Thursday, December 31, 2009

A very late Happy Thanksgiving :)

Yep, it's 2 months after Thanksgiving but I just got the pictures (thanks, G) so I wanted to share!I went to a cabin/pension outside of Seoul for Thanksgiving with my Meetup group. Dear William was a wonderful planner and somehow, 60 people were fed and watered that weekend. I was on the cooking team and planning started way in advance. Saturday after Thanksgiving, I met up with Adrienne, William, and Jamaica to shop at Costco for all the things we needed to make it a truly wonderful Thanksgiving. While our shopping wasn't PERFECTLY smooth, we made it happen and finally got all the ingredients.
When we got to the pension, we cooks pretty much dove right in with chopping and preparing. We were so blessed to have great helpers, who became great friends (I'm talking about you, ROH!!!). I made Uncle Fred's Mac and Cheese (sooooooooo delicious) and a couple salads, Jamaica was in charge of mashed potatoes and gravy, Adrienne did the green bean casserole and a garlic and squash bisque (amazing) and we ordered the rest from the base. It was quite a feat to have so much going on and only having one real oven (and it was tiny), plus the fact we only have 6 stove-top eyes...I mean, logistical challenge much? It all turned out very good and we even had room for s'mores and wine afterwards!

Tuesday, December 22, 2009

Merry Christmas

It's almost Christmas, folks. The weird thing is that it doesn't feel like it. I mean, I realize I'm in a different country but there just isn't a huge emphasis on Christmas and that is REALLY strange for me. I grew up with a mom who LOVES holidays. Any excuse to bring the family together and cook an amazing meal.

The past two years, I worked at the Gap, where Christmas just made me angry. Kids crying because they want more, people spending HUNDREDS of dollars while being completely rude, the horrible Christmas music (I really only like hymns ... there are very few exceptions), and long hours .... I hated it. BUT, this year, with no emphasis on Christmas whatsoever (I work Christmas Eve and tutor on Christmas Day!), Plus the fact that I'm a million miles from my family, I'm kinda wishing I was working another Gap Christmas this year. Don't get me wrong, I'm very grateful. I've been able to talk with my brothers and parents (and my dog) and I have AMAZING friends who sent me the best Christmas package ever (thanks, winos!). I also have good friends here and I won't be alone. It's just ... a little depressing to spend my first Christmas away from my family.

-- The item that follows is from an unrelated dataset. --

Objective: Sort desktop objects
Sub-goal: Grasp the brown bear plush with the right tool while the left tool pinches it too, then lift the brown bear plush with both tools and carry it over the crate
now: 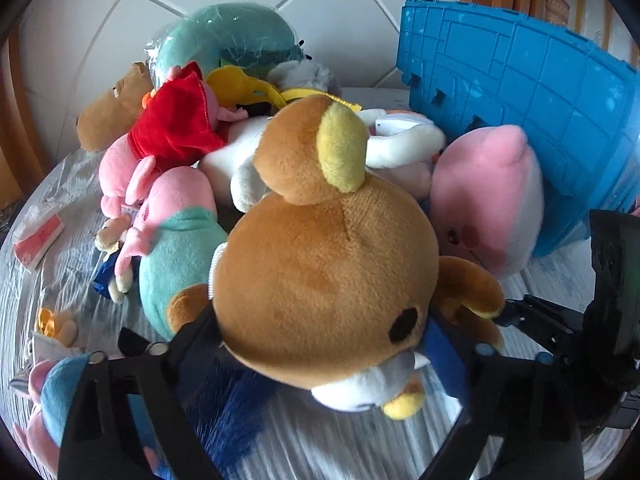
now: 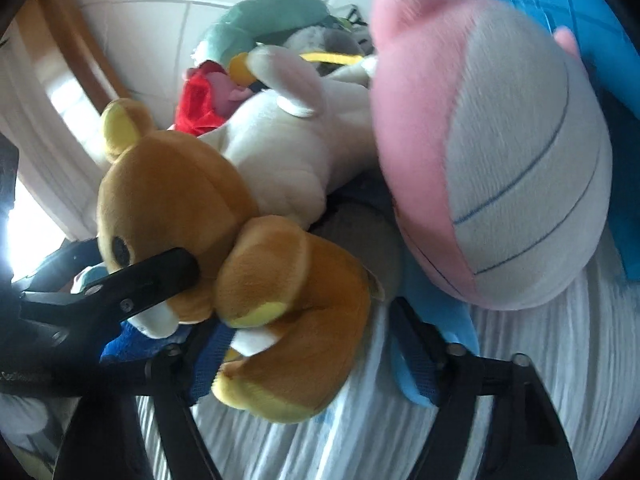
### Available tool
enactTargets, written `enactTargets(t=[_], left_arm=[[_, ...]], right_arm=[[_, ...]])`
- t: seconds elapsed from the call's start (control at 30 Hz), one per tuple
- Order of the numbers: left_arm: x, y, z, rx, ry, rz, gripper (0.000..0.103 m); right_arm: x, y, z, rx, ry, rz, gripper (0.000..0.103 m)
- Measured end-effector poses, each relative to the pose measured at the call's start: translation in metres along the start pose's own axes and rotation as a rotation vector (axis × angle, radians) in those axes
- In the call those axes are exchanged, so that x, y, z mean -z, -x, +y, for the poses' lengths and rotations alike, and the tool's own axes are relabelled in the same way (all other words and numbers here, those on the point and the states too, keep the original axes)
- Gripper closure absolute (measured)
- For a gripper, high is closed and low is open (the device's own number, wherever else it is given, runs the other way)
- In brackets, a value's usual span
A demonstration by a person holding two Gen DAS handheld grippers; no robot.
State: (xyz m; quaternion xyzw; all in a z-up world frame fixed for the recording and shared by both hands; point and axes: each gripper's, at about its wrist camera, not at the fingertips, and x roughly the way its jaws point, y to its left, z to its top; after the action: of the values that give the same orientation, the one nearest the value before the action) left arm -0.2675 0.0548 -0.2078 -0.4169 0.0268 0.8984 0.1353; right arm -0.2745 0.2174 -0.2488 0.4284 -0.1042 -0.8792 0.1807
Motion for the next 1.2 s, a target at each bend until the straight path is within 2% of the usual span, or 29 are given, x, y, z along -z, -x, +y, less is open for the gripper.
enactTargets(t=[0.07, 0.17, 0.57, 0.83, 1.2], left_arm=[[0.0, 0.011, -0.002, -0.008, -0.005, -0.004, 0.014], [-0.002, 0.034, 0.0, -0.002, 0.006, -0.009, 0.014], [-0.033, 0.128, -0.005, 0.0, 0.002, -0.142, 0.014], [-0.051, 0.157, -0.021, 0.045, -0.046, -0.211, 0.014], [-0.051, 0.17, -0.062, 0.144, -0.12, -0.228, 0.014]], right_arm=[[0.002, 0.012, 0.011, 0.024, 0.04, -0.011, 0.044], [0.001, 0.029, 0.022, 0.009, 0.04, -0.009, 0.045], [-0.028, 0.108, 0.068, 0.003, 0.132, -0.112, 0.045], [-0.048, 0.144, 0.078, 0.042, 0.144, -0.197, 0.045], [-0.035, 0.189, 0.063, 0.138, 0.091, -0.249, 0.045]])
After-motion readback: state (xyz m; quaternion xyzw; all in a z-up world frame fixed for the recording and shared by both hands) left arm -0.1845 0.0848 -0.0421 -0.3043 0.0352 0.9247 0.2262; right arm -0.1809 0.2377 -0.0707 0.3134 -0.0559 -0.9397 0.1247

On a brighter note, I went skiing last weekend. I was really nervous because it's been 11 years since I last skiied, and I've really only been twice in my life. I thought I would end up hurt or stuck at the top of an incredibly steep run, but I actually did well! I'm a good skiier! Now, my dad told me not to pat myself on the back too much, but I am just really proud. I love the speed! I kinda hate the cold but there's always the promise of a steamy hot jimjilbang to warm the cockles of my heart (what ARE cockles, anyway?).

ANYWAY, I wanted to post a few happy Christmas memories:
Sam, Peter, Nanny, Mom, Brad, me, Adam, and Olivia
Christmas 2006

Me-Maw, Brad, Peter, Sam and me
I LOVE the bow on her head...she left it on there all morning :)
Quite possibly the best Christmas picture ever.

Monday, November 16, 2009

Miss Independent

I think I have finally arrived into that strange world where you are an adult and can't call your dad to fix things at your place. I've never been much of a handy-woman, although my dad DID teach me how to paint a room like a pro, I can mow the lawn better than my brothers, I can check my oil, I can trim hedges, I can pressure wash, etc...all fairly simple things, but things my dad passed on. Things he didn't pass on: computer fix-it knowledge, plumbing knowledge, etc. So, when the chain to the toilet plug thingy broke yesterday and I'm a gazillion miles from my dad, what do you do???

You figure it out. I took a picture of said toilet plug thingy because I don't even know the word for it in ENGLISH much less Korean. I walked past a hardware-y kind of store and showed the man the picture. He gives me a replacement part for 1,000 won (like, 75 cents) and I'm on my way. I texted my boss to let him know of the problem, because I'm thinking there's no way I'm going to be able to put this thing together.

BUT I DID IT!!! I know this may seem like a trivial accomplishment to many of you, but I'm not a gadget girl...I don't do these things well. But, one new toilet plug thingy and 5 minutes later, I have a working toilet.

I am an independent woman.

Now, if someone will just come fix my computer for me ;)

Sunday, November 15, 2009


I haven't blogged in quite awhile and that's because I've felt overwhelmed by everything I want to share. I feel like I've gotten to do some really cool things with some really cool people and I want to write about it, but then I sit down to do it and.......nothing. So, here's my attempt to get back into it with a quick post about something completely Korean that I think is cool.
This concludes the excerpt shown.